Shannon Strucci joins the show to discuss life as a YouTube video essayist, developing one’s own video essay aesthetic, the relationship between video essay making and podcasting, and more! We also discuss Shannon’s epic video essay “Fake Friends Episode 2: parasocial hell” and Harry S. Plinkett’s (Mike Stoklasa) review of Star Wars Episode I: Phantom Menace, a seven part video produced by Red Letter Media. Listeners are assigned new homework: multi-screen videos.
Don’t Forget The Pod Now Has a Newsletter!
“Notes on Videographic Criticism” is a weekly newsletter and companion to the podcast. What does this newsletter entail? Short writings on video essays, news, links to newly published videographic work, information on the podcast, short interviews with creators, and more. Have thoughts on what should be in this newsletter? Tips? Videos? Articles? Events? Email me: willdigravio@gmail.com!
Homework: Multi-Screen Compositions
Thank you so much to everyone who made Videographic Epigraphs! They are all collected here, and those uploaded to Vimeo are in the showcase below. If you didn’t get a chance to make an epigraph, don’t worry! Email me the link at willdigravio@gmail.com and I will add it to the showcase and webpage. If I missed yours please let me know!

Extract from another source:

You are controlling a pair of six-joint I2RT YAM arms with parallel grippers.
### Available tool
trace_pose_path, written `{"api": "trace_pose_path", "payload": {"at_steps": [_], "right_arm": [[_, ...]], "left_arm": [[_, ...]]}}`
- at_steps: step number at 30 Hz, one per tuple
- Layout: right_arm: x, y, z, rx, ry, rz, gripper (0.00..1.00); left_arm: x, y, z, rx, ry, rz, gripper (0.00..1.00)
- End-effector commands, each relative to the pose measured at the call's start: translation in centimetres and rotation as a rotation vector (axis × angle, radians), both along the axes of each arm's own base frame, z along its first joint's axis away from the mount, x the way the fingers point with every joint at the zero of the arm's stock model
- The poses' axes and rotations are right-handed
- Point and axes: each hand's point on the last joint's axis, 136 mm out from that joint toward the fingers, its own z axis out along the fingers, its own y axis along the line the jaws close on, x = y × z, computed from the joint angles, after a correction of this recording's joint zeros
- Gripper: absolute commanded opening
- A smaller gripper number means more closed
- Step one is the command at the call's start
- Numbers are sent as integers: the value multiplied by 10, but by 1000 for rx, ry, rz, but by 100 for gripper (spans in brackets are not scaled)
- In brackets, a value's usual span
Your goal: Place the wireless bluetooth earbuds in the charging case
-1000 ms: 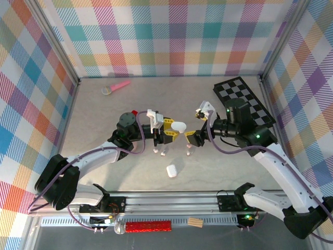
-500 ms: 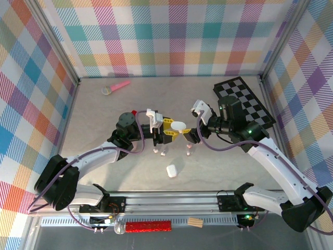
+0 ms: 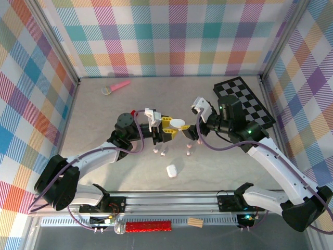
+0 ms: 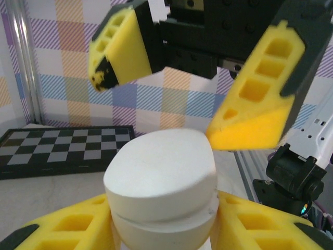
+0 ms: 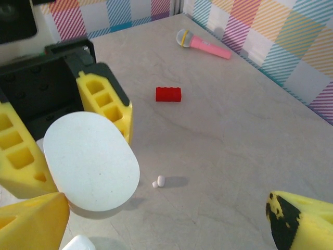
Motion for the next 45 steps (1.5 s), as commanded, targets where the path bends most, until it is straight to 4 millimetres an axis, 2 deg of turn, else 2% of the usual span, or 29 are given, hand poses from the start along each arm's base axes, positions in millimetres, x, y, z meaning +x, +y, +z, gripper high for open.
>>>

Your next assignment is a multiscreen composition. Here are the instructions from The Videographic Essay (Grant, Mittell, Keathley; 2019):
“When Chris was in graduate school at the Art Institute of Chicago, one of his professors reported that Dušan Makavejev, when he was teaching at Harvard, would randomly select two films and project them side-by-side, looking for ways in which the movies might show their potential for positive valence, echoing one another through visuals, sound, or dramatic intensity. The professor then tried it out himself with simultaneous projection of Persona (Ingmar Bergman, Sweden, 1966) and Battle of Algiers (Gillo Pontecorvo, Italy/Algeria, 1966)—and it took only about five minutes for the films to seem to begin to ‘talk’ to one another. We wanted to capture something of this effect, so with this exercise, we asked participants to use a multi-screen process to construct a ‘response’ to one of the exercises produced by another member of the workshop. That is, they were to use their chosen film and integrate it with clips from one or more films used by other participants’ exercises. The video had to contain moments of both full-screen and multi-screen, including images from the film(s) the participant was responding to. All audio and visuals had to come from the maker’s chosen texts, peers’ exercises, or the objects chosen by other workshop participants.“
As I said on the podcast, you won’t be able to follow these instructions, in part because you don’t have access to the media of other listeners! So, for this assignment, just focus on making some sort of multi-screen video with at least two different media objects. Examples of multi-screen exercises can be found in the link above.
Preview to Episode 16. On Publishing the Video Essay
Our next episode will feature a roundtable discussion with three editors of publications that publish videographic work: Michael Leader of BBC’s Inside Cinema, Adam Woodward of Little White Lies, and Joost Broeren of Filmkrant. We will discuss what it is like to publish video essays, what video essays bring to a publication, tips for freelance video essayists, and more.